Son necesarias tres prontas y breves reflexiones más en relación a la experiencia histórica y mundial. La primera se refiere a situaciones actuales. China es líder en la aplicación de la pena de muerte. También ocupa el primer lugar en las denuncias de agrupaciones como Amnistía Internacional por sus reiteradas fallas en cuanto a la falta de transparencia en los juicios condenatorios; lo mismo puede decirse en relación al magro valor de la justicia en ese país. En China la ética no es moneda corriente. Así como se desconoce el número de muertos y desaparecidos bajo las últimas égidas gubernamentales –se dice que son millones–, se sabe que en medicina se violan continuamente preceptos éticos. Otro ejemplo es Estados Unidos, nación donde sigue siendo válida la pena de muerte en menores de edad; bajo la misma bandera estadunidense continúa funcionando la mazmorra de Guantánamo y cobijados por su himno nacional se torturó a prisioneros en la cárcel de Abu Grahib.

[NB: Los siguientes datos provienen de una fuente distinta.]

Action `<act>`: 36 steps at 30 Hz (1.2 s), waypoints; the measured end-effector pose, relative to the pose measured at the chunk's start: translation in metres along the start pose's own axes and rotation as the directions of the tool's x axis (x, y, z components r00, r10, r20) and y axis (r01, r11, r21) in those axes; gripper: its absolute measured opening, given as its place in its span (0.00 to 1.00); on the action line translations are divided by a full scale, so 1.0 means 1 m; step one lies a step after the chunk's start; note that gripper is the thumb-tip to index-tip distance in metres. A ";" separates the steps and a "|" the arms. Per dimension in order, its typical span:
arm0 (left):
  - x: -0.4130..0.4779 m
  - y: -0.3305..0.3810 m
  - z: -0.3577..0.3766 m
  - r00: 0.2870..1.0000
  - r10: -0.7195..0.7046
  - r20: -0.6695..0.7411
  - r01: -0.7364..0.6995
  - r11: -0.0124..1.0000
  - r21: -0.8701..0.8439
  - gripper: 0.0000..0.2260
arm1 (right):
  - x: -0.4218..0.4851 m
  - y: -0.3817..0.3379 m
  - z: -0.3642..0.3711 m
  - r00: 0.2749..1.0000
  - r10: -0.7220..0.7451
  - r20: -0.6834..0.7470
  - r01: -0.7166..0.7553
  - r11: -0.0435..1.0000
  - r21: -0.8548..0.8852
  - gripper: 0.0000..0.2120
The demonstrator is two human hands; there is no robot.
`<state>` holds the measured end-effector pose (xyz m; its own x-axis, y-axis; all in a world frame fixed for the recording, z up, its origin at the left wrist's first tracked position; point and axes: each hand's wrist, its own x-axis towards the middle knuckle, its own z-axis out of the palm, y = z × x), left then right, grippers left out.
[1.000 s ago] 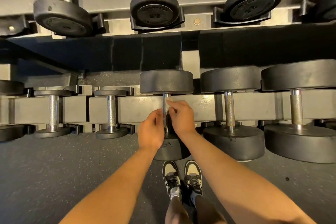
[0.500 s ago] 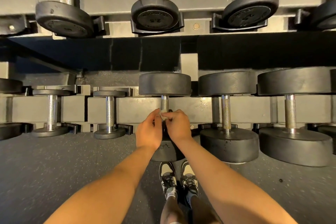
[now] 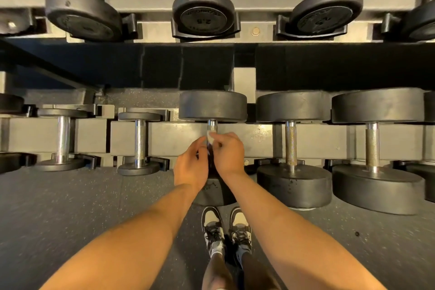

La segunda idea proviene de la historia. No hay documento que avale que la pena de muerte sea útil para modificar el comportamiento de la sociedad o para reordenar las conductas de los individuos. Quizás, incluso, lo contrario sea cierto. Sobran documentos históricos donde la masa, mientras observaba lo que sucedía en el cadalso, robaba, mancillaba, vejaba.
La tercera se refiere al error. En no pocas ocasiones, sobre todo en Estados Unidos, se han detenido ejecuciones porque se ha demostrado que el sospechoso no era el culpable.
No cuento con palabra suficientes para juzgar las vilezas que cometen los secuestradores y no existe lenguaje adecuado para calificarlos cuando asesinan. No dudo que deben ser encerrados de por vida y castigados sin misericordia. Muchos secuestradores fueron parte del sistema de gobierno y no pocos mantienen vínculos con la policía, es decir, con el gobierno. Eso, no es poco.
La pena de muerte no sirve: envilece. Aplicarla en naciones tan injustas como la nuestra sería craso error y semilla para nuevos odios. Sería mejor que el Congreso de Coahuila repase lo que sucede en sus tierras con la ética y con la justicia antes de hablar de la pena de muerte.